I think for the first problem, there are missing parentheses and it should instead be (¬PvQ)→¬(P&¬Q), otherwise it would not follow.
We proceed here by using reductio ad absurdum.
Code:
1 (1) ¬PvQ assumption
2 (2) P&¬Q assumption (assume the negation of the conclusion)
3 (3) ¬P assumption
2 (4) P & elim
2, 3 (5) <contradiction> 3, 4 not-elimination
6 (6) Q assumption
2 (7) ¬Q 2, & elim
2,6(8) <contradiction> 6,7 not-elimination
1,2(9) <contradiction> 1,3,5,6, 8 v-elimination
1 (10) ¬(P&¬Q) 2, 9 not-introduction.
(11) (¬PvQ)→¬(P&¬Q) 1, 10 conditional proof □
In a reductio ad absurdum, making use of not-elim and not-intro rules is necessary. It cannot be done otherwise.
The second one ¬(P&Q)→¬Pv¬Q is as follows:
Code:
1 (1) ¬(P&Q) Assumption
2 (2) ¬(¬Pv¬Q) Assumption
3 (3) ¬P Assumption
3 (4) ¬Pv¬Q 3, v-intro
2, 3 (5) <contradiction> 2, 4 not-elim
2 (6) P 3, 5 not-intro (also double negation if allowed)
7 (7) ¬Q assumption
7 (8) ¬Pv¬Q 7, v-intro
2, 7 (9) <contradiction> 2, 8 not-elim
2 (10) Q 7, 9 not-intro (double negation if allowed)
2 (11) P&Q 6, 10 &-intro
1, 2 (12) <contradiction> 1, 11 not-elim
1 (13) ¬Pv¬Q 2, 11 not-intro ( and Double negation)
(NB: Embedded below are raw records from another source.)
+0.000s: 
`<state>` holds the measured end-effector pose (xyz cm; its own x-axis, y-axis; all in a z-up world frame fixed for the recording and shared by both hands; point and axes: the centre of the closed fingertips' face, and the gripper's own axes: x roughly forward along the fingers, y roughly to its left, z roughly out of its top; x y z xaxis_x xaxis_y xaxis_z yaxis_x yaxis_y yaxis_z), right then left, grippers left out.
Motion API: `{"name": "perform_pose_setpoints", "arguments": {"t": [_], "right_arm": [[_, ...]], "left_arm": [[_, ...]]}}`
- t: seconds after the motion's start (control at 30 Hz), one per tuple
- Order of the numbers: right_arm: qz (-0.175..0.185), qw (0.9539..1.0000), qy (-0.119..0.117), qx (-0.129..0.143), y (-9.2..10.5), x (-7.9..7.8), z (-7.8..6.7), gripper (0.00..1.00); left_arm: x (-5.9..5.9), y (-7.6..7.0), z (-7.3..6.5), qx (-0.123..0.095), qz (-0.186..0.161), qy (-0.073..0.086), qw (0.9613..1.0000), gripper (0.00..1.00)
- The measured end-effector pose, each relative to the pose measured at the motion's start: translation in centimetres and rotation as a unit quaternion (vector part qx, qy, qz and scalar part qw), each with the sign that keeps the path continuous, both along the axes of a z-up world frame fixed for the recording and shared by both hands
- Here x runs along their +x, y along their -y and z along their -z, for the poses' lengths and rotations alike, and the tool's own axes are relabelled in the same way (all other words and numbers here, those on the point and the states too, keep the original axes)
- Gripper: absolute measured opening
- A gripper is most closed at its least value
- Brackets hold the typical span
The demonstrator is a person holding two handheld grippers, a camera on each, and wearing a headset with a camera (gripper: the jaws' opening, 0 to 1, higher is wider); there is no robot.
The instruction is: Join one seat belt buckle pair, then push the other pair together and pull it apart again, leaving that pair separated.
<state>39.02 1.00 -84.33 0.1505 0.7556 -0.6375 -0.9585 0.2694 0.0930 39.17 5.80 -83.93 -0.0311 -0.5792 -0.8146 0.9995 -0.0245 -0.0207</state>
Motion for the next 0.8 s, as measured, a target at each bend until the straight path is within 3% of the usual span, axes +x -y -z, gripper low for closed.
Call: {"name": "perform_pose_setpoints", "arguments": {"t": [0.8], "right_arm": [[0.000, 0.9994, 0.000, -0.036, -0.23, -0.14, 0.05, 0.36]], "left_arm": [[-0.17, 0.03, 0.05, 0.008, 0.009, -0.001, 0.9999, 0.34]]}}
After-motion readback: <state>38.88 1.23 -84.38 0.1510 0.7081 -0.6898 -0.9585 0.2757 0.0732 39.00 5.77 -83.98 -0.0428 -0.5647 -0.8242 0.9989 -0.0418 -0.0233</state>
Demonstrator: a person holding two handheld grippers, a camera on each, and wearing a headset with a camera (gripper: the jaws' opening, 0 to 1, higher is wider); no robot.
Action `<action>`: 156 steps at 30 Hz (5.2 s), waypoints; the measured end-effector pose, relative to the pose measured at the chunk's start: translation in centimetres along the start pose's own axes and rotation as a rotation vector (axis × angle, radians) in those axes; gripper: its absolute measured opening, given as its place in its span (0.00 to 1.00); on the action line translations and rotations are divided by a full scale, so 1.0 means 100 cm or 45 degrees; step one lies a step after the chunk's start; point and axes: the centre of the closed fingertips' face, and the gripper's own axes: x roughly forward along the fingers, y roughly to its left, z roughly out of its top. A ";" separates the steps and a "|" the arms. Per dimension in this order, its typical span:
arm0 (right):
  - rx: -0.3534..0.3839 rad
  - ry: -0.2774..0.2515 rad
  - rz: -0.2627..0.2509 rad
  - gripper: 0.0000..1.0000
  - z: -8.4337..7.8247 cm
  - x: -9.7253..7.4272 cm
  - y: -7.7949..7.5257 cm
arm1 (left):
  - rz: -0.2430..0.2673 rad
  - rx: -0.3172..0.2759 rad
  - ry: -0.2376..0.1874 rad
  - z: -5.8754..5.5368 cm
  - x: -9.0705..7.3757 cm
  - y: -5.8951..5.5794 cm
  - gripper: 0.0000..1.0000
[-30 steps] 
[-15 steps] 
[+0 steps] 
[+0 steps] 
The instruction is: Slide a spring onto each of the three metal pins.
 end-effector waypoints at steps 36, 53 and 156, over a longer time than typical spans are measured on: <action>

(14) ¬(P&Q)→¬Pv¬Q 1, 13 conditional proof □
If you allow me to advise you, then I advise you to try to work it out by yourself thoroughly before seeking help, otherwise you will not benefit fully from your studies. As very last resort seek help.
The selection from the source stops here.